Foto de plenário do Senado

O Congresso manteve o veto do presidente Jair Bolsonaro sobre a franquia de bagagem despachada, inserida por emenda parlamentar na Medida Provisória 863/2018.

Pela emenda, o passageiro poderia levar, sem cobrança adicional, uma mala de até 23 kg nas aeronaves a partir de 31 assentos. Essa é a mesma franquia existente à época em que a Agência Nacional de Aviação Civil (Anac) editou resolução permitindo a cobrança.
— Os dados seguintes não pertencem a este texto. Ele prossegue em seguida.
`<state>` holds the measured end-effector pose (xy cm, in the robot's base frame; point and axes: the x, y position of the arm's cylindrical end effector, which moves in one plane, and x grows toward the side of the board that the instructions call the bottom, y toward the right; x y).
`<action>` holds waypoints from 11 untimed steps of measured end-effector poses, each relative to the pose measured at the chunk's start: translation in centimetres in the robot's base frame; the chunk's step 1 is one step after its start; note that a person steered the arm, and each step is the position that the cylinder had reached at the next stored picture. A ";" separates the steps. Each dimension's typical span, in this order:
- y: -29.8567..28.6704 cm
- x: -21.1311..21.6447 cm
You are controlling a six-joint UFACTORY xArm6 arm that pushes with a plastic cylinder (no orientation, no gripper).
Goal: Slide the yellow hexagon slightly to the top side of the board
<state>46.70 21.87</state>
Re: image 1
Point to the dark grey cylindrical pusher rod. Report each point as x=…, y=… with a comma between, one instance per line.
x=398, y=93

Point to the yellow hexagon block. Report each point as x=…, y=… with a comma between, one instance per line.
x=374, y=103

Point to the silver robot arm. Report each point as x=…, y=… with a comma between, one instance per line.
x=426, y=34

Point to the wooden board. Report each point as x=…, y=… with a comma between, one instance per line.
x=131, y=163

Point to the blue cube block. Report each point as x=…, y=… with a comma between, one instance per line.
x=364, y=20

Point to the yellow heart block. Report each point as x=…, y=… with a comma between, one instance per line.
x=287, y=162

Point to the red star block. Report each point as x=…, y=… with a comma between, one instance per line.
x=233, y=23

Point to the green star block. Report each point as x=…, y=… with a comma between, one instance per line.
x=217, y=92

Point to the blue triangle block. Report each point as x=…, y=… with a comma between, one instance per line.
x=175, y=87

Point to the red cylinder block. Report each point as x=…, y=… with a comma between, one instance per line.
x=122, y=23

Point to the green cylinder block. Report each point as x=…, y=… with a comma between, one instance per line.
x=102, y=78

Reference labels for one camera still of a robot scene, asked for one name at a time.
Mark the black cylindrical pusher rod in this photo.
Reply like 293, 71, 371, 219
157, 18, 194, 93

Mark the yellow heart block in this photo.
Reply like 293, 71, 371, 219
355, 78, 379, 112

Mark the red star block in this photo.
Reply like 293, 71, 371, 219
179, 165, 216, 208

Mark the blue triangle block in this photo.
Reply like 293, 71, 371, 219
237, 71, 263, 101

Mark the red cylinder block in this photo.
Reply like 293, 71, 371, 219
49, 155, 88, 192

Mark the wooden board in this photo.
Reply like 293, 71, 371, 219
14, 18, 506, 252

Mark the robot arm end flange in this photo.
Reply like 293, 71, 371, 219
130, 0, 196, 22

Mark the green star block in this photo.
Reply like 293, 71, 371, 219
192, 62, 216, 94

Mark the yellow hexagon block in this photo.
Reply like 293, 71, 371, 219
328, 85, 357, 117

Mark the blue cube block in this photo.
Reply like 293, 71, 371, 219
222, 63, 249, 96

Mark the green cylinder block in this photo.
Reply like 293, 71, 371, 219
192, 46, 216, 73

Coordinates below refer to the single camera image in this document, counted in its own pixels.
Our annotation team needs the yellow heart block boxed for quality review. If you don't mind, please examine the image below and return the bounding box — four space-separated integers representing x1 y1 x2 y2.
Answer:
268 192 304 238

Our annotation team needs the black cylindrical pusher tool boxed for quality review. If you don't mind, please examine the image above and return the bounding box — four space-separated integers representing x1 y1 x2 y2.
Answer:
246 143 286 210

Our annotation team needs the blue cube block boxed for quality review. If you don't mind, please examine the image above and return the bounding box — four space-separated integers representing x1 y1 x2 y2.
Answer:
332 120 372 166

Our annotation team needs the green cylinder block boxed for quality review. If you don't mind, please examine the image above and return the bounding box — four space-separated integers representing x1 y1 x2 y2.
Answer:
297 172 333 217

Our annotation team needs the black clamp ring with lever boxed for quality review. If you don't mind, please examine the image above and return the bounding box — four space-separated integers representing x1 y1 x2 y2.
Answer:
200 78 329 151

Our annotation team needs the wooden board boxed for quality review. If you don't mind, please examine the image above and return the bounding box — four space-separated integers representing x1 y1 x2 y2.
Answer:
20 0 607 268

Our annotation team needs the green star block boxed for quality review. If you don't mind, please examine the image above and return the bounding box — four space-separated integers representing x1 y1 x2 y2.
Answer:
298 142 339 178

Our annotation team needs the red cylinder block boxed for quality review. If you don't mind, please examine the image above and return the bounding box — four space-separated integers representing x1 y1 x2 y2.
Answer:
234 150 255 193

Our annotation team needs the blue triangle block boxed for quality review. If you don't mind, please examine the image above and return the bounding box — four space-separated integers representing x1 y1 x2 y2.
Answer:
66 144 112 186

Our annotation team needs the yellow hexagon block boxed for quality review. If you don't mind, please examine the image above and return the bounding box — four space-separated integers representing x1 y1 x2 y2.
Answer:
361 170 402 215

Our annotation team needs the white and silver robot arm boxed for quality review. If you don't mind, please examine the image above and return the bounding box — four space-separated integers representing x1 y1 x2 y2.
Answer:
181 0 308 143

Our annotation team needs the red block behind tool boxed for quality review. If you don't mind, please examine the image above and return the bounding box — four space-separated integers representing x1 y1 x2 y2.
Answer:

Na justificativa do veto, depois de ouvir os ministérios da Justiça e Segurança Pública, da Economia e da Infraestrutura e a Advocacia-Geral da União (AGU), o presidente alegou que a franquia de bagagens é tema estranho ao objeto da medida, o que viola a Constituição segundo decisão do Supremo Tribunal Federal (STF).

O resultado foi apertado: 247 deputados votaram para derrubar o veto, apenas 10 a menos do que o necessário. O deputado Henrique Fontana (PT-RS), um dos líderes da oposição na Câmara, questionou o tempo dado para a votação, reclamando que nem todos os deputados presentes à sessão tiveram a chance de votar. Para ele, se fossem concedidos mais alguns minutos, o veto teria sido rejeitado.

A Agência Nacional de Aviação Civil (ANAC) manifestou satisfação pela decisão do Congresso Nacional, nesta quarta-feira (25/9), em manter o veto presidencial sobre a franquia de bagagem despachada. A Agência entende que a consolidação do cenário de liberdade tarifária, suportado pela possibilidade de cobrança por esse serviço acessório do transporte aéreo de passageiros, assegura aos consumidores o direito de escolha e favorece o desenvolvimento de um ambiente favorável à ampliação da concorrência no Brasil.